O deputado federal Beto Mansur (PRB/SP) foi condenado pela quinta Turma do TST ao pagamento de indenização de R$ 200 mil por dano moral coletivo em razão de trabalho escravo e infantil, além de diversas outras violações aos direitos dos trabalhadores.

A inspeção realizada na fazenda do parlamentar fica no Município de Bonópolis (GO) encontrou trabalhadores, inclusive menores de idade, vivendo em barracões de plástico e de palha, sem banheiro e água potável. As compras feitas pelos trabalhadores eram descontadas em seus salários, gerando dívidas e mais dívidas.

Graças a atuações sérias e compromissadas como essa dos servidores do TST, práticas como trabalho escravo e infantil estão sendo combatidas pelo Brasil afora. O engajamento de servidores da Justiça do Trabalho para resolver causas de cunho social como essa, que violam a dignidade humana, em parceria com o Ministério Público e a OIT, tem transformado a realidade de um universo de brasileiros.

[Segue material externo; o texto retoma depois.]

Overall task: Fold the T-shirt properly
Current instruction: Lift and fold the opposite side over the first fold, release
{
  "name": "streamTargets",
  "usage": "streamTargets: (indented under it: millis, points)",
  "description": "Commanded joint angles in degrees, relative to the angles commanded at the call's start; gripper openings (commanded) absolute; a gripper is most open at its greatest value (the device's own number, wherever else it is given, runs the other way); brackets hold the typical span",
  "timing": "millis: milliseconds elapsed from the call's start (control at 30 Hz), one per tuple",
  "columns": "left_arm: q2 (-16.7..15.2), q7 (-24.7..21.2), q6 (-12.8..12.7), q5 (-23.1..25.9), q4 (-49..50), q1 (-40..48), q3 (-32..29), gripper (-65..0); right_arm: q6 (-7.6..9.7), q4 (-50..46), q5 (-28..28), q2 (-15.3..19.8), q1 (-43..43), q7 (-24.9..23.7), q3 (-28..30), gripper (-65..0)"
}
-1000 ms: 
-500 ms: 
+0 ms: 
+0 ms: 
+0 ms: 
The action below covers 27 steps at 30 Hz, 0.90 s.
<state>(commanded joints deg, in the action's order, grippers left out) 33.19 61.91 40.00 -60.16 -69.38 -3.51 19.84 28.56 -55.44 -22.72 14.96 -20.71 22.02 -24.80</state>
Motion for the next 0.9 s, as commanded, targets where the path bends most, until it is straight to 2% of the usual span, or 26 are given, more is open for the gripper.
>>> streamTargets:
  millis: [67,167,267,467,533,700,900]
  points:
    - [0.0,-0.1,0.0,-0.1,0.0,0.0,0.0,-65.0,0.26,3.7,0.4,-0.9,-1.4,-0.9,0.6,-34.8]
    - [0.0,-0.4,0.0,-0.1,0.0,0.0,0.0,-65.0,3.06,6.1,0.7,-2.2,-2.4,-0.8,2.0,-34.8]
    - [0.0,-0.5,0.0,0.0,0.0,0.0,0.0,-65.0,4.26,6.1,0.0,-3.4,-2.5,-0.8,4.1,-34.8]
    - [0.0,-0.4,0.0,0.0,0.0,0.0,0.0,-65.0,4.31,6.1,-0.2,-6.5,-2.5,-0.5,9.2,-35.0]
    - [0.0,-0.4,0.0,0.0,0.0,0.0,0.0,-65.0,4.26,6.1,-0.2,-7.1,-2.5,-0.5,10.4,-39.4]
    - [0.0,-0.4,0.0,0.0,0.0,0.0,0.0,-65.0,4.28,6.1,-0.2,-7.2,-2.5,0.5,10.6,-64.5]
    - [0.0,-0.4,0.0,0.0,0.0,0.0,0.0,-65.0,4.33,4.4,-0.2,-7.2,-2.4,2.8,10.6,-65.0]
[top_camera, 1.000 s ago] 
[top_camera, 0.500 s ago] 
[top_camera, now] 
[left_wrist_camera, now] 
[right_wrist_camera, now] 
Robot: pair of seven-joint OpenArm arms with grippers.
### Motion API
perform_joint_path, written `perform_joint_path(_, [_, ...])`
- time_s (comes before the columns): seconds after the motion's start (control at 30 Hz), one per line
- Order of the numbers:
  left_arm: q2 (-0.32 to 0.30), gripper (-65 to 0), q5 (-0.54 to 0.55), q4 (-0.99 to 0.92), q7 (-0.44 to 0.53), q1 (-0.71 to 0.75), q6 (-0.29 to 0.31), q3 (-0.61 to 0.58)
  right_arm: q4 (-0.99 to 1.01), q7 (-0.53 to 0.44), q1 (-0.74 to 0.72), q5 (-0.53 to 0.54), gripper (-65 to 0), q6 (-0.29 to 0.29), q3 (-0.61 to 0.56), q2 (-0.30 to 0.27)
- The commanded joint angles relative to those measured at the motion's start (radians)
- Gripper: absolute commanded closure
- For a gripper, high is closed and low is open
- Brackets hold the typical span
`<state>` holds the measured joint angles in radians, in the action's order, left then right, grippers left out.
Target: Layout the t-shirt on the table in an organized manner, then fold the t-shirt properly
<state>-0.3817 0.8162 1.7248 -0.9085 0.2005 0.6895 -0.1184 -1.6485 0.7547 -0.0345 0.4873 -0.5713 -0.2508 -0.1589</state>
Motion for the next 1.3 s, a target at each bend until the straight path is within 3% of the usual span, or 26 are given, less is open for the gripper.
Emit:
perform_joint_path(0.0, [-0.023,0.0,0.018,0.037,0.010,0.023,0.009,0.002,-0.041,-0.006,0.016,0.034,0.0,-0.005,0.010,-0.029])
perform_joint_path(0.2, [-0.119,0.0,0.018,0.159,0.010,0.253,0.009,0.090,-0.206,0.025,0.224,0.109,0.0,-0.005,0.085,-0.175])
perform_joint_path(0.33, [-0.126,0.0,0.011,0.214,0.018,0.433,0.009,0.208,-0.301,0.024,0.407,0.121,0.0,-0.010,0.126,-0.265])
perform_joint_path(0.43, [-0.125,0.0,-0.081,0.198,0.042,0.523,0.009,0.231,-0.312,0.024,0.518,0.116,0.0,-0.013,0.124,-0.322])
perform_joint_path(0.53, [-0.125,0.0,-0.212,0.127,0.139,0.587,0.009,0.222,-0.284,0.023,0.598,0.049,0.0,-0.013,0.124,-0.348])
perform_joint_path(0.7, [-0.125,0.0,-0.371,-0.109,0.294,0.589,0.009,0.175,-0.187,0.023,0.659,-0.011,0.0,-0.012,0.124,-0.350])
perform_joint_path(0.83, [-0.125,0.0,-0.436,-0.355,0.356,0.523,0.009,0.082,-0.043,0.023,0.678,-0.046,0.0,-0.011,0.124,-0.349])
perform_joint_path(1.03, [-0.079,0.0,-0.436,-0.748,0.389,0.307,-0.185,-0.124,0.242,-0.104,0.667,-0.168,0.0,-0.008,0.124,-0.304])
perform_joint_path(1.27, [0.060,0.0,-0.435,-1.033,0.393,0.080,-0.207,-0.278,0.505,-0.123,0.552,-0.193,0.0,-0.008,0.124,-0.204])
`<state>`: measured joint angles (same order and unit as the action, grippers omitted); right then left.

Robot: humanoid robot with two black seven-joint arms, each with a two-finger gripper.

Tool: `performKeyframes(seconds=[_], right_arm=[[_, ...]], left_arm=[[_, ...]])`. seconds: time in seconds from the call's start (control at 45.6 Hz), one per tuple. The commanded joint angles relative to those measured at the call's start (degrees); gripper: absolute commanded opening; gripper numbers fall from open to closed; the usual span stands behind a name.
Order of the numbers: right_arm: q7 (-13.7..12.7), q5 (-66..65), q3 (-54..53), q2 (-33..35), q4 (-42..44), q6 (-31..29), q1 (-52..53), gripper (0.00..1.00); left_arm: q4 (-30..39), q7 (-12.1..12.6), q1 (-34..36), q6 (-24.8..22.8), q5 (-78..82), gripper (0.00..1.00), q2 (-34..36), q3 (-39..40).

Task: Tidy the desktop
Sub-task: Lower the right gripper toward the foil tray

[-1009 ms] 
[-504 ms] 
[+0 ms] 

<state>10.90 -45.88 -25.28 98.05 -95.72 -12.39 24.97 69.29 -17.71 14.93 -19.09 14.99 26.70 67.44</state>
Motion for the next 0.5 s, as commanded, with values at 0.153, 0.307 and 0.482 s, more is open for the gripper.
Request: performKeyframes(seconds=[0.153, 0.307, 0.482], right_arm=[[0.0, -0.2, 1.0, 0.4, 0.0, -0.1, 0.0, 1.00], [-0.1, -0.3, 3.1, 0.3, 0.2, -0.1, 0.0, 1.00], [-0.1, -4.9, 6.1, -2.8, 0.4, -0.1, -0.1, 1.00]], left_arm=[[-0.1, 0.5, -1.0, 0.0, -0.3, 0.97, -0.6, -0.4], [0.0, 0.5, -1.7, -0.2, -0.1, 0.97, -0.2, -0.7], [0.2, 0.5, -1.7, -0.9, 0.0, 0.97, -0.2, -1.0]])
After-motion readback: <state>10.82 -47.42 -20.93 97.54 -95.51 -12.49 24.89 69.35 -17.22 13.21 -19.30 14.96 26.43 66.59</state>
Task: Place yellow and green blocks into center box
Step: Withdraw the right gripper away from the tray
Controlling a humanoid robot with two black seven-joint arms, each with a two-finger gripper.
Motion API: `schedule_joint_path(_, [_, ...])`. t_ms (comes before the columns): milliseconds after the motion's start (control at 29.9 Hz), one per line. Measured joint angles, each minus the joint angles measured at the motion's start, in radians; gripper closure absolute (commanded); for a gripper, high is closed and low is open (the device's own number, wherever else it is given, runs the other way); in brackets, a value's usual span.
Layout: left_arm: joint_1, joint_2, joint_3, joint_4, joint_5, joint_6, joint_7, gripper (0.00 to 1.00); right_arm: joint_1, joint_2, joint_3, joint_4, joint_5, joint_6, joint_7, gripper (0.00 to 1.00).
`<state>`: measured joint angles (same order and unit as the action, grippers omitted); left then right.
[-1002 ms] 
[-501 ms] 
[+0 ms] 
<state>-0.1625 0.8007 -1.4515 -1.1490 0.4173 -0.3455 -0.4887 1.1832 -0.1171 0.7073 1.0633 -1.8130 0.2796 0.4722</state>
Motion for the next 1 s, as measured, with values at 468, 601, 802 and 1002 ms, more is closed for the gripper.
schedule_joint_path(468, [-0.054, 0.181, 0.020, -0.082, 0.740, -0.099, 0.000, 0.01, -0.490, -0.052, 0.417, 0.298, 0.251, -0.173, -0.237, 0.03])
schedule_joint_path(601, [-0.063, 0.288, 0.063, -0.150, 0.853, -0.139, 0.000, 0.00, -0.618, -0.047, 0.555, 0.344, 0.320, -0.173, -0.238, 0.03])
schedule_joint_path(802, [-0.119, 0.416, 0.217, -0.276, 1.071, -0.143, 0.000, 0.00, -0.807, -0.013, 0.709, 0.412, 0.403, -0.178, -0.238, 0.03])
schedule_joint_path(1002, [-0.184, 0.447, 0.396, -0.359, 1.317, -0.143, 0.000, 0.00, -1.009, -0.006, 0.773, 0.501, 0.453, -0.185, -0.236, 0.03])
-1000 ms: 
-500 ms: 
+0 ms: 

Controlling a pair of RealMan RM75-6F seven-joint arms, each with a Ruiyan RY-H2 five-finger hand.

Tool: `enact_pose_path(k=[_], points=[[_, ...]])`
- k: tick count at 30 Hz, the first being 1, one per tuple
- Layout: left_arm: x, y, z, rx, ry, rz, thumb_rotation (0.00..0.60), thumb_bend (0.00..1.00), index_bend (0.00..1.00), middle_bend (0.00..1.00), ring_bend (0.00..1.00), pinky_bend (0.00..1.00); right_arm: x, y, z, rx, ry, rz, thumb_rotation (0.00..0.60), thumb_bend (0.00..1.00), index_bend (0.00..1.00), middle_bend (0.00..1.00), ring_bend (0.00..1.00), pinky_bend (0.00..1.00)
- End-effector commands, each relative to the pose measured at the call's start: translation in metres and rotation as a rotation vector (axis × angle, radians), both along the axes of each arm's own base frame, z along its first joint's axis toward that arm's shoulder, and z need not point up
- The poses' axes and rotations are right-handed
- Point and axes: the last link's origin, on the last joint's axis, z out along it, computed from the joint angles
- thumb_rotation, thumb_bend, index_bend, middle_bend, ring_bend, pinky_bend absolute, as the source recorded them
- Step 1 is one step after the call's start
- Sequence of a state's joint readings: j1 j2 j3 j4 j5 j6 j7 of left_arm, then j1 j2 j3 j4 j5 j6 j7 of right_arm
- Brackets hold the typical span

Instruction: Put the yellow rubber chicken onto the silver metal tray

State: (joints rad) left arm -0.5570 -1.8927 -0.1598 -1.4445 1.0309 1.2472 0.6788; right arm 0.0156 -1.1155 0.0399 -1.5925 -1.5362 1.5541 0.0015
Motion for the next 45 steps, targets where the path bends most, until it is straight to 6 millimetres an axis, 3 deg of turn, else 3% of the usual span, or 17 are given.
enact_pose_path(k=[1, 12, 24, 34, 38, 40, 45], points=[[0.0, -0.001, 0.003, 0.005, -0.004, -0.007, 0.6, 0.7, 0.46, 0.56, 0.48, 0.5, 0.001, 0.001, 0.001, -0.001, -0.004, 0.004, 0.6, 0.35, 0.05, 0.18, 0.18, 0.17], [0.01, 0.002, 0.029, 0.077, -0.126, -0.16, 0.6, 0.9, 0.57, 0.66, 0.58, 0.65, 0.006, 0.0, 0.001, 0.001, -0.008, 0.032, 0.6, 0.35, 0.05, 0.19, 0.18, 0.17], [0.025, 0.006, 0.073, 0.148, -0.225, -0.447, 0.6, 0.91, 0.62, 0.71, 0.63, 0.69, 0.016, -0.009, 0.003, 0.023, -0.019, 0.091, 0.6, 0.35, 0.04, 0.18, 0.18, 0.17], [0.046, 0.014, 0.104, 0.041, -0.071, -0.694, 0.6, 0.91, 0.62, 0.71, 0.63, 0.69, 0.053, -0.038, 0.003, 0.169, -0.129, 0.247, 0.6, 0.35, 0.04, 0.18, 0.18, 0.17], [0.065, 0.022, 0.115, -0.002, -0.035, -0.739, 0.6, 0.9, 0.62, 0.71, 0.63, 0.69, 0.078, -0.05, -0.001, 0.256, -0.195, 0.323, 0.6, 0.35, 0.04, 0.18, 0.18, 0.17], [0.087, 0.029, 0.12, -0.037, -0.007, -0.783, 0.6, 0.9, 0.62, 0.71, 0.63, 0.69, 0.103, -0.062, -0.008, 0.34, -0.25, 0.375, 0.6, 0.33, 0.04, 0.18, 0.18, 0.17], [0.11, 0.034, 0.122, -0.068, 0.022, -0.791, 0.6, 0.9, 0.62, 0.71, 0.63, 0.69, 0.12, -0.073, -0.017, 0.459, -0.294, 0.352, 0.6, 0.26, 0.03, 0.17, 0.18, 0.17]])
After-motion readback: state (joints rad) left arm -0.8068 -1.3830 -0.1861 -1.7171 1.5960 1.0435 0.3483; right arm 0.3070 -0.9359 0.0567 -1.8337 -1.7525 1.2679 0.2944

O envolvimento do Judiciário nessa luta ultrapassa os limites da Justiça do Trabalho. Em fevereiro de 2016, o STF instalou o Fórum Nacional do Poder Judiciário para Monitoramento e Efetividade das Demandas Relacionadas à Exploração do Trabalho em Condições Análogas à de Escravo e ao Tráfico de Pessoas (Fontet).

Segundo levantamento do CNJ, em 2013, tramitavam 573 processos envolvendo trabalho escravo e tráfico de pessoas nas Justiças Estadual e Federal do país.

O fato é que o trabalho dos servidores do Judiciário tem sido fundamental para a erradicação do trabalho escravo e infantil, bem como para a consolidação da cidadania, rompendo com antigas práticas de exploração e violação dos direitos humanos.